Even more here: <http://qr.ae/17BEW>

The truth is they both make tradeoffs that can appear ridiculous. In fact, the
criticisms of confidence intervals and p-values apply almost exactly, in
transpose, to credibility intervals and posterior probabilities.

Confidence intervals and p-values are a worst-case technique. The p-value will
always control the false positive rate below alpha, even in the worst input.
Sometimes you do want this -- e.g. when we say that the worst-case runtime of
QuickSort is O(n^2), that's useful, even if we do have a prior distribution
over the inputs and could also say that the expected runtime is O(n log n).
But the errors are correlated across observations.
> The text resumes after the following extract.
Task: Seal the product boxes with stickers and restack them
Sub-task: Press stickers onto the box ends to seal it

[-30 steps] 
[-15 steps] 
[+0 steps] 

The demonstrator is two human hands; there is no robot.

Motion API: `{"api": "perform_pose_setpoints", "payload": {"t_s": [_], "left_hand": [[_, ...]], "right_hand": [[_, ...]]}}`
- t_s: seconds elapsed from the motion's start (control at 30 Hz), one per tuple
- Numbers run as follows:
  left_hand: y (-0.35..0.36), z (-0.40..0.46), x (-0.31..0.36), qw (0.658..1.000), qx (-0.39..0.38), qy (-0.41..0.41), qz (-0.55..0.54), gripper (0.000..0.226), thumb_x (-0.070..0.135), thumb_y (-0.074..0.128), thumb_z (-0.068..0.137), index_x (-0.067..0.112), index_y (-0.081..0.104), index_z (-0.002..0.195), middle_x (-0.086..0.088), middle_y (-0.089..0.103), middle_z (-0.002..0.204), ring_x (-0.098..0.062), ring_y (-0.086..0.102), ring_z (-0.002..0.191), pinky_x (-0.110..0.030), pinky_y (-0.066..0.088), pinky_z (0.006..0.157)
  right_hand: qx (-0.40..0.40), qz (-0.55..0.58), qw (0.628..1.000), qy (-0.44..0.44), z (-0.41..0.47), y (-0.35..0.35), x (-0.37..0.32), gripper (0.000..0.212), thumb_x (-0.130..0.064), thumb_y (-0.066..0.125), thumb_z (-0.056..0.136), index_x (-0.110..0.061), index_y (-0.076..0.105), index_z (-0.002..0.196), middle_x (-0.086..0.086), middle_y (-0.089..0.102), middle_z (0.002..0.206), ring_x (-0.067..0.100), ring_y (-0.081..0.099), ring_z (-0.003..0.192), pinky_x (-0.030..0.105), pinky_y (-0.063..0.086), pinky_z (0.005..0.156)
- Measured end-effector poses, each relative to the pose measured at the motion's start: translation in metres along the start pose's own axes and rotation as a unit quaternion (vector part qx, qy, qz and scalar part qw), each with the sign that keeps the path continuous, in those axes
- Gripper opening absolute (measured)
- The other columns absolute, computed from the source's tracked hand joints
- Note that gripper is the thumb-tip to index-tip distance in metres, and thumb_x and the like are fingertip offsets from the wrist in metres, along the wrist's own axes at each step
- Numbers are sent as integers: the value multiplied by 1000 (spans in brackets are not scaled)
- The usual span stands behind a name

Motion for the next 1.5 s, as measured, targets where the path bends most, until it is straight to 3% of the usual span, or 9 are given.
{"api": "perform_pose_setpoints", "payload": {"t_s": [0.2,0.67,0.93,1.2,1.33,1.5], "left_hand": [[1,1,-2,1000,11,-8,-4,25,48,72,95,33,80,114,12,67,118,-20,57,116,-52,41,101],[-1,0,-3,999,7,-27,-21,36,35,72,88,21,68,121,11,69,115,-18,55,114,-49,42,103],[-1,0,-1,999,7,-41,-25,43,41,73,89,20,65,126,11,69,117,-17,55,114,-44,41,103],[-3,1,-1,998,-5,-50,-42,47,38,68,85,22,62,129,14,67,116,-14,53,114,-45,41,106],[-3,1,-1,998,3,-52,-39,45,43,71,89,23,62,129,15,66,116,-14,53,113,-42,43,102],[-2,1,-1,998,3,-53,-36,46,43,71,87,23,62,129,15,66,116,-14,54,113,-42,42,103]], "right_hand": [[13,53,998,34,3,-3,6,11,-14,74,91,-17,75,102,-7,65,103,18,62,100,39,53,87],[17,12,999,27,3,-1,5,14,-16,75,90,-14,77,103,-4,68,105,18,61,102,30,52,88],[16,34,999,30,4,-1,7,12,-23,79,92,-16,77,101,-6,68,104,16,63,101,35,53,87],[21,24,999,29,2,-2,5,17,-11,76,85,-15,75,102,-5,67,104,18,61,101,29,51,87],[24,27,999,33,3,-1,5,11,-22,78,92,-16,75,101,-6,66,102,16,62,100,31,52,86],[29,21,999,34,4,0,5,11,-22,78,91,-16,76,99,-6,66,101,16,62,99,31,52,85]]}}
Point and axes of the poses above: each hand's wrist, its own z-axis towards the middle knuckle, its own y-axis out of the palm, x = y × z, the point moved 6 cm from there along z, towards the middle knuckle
You can have a valid "95%"
confidence interval that always produces total nonsense when the experiment
ends up with output x, as long as x happens <5% of the time for all possible
inputs.

Credibility intervals and posterior probabilities are an average-case
technique, where we integrate over the prior. Even if the prior is correct,
the errors are correlated across inputs, which can be a problem. In the
cookie-jar example at stackexchange, the 70% credibility interval is "wrong"
80% of the time when the jar is type B. That means if you send out 100
"Bayesian" robots to assess what type of jar you have, each robot sampling one
cookie, you will expect 80 of the robots to get the wrong answer, each having
>73% posterior probability in that wrong conclusion! That's a problem,
especially if you want most of the robots to agree on the right answer. The
two methods just make different tradeoffs in the way they quantify
uncertainty.

My quibble with the cartoon, though, was that it's not really about the
frequentist vs. Bayesian debate. If you want to decide whether to take action
(like shuttering a satellite) in response to a "YES" output from the
instrument, everybody will agree that you need to calculate {rate of events} *
{false negative rate} * {cost of false negative} and compare it with {1 - rate
of events} * {false positive rate} * {cost of false positive}.

The frequentist agrees with this math, the Bayesian agrees with this math, and
the math doesn't even use Bayes' rule. This is basic actuarial science or
decision theory.

The frequentist might do the mechanics in a certain way. They may say they are
first going to calculate a p-value, and then ask whether the p-value is less
than a threshold alpha, where alpha was set based on the costs and rate of
events in order to control the "false discovery rate." And then take action
only on a "significant" result.

The Bayesian might do the calculation a little differently too; they could say
they are first going to use the expected rate of events as a prior, then
calculate the conditional probability that there has been an event (given the
instrument's reading), and then multiply this posterior probability by the
cost of false negative, and its complement by the cost of false positive, to
decide which action has lower expected cost.

But both the frequentist and Bayesian will get the same answer and end up with
the same result as somebody who evaluates the inequality above directly. I
don't think any technique has a monopoly on the correct answer here.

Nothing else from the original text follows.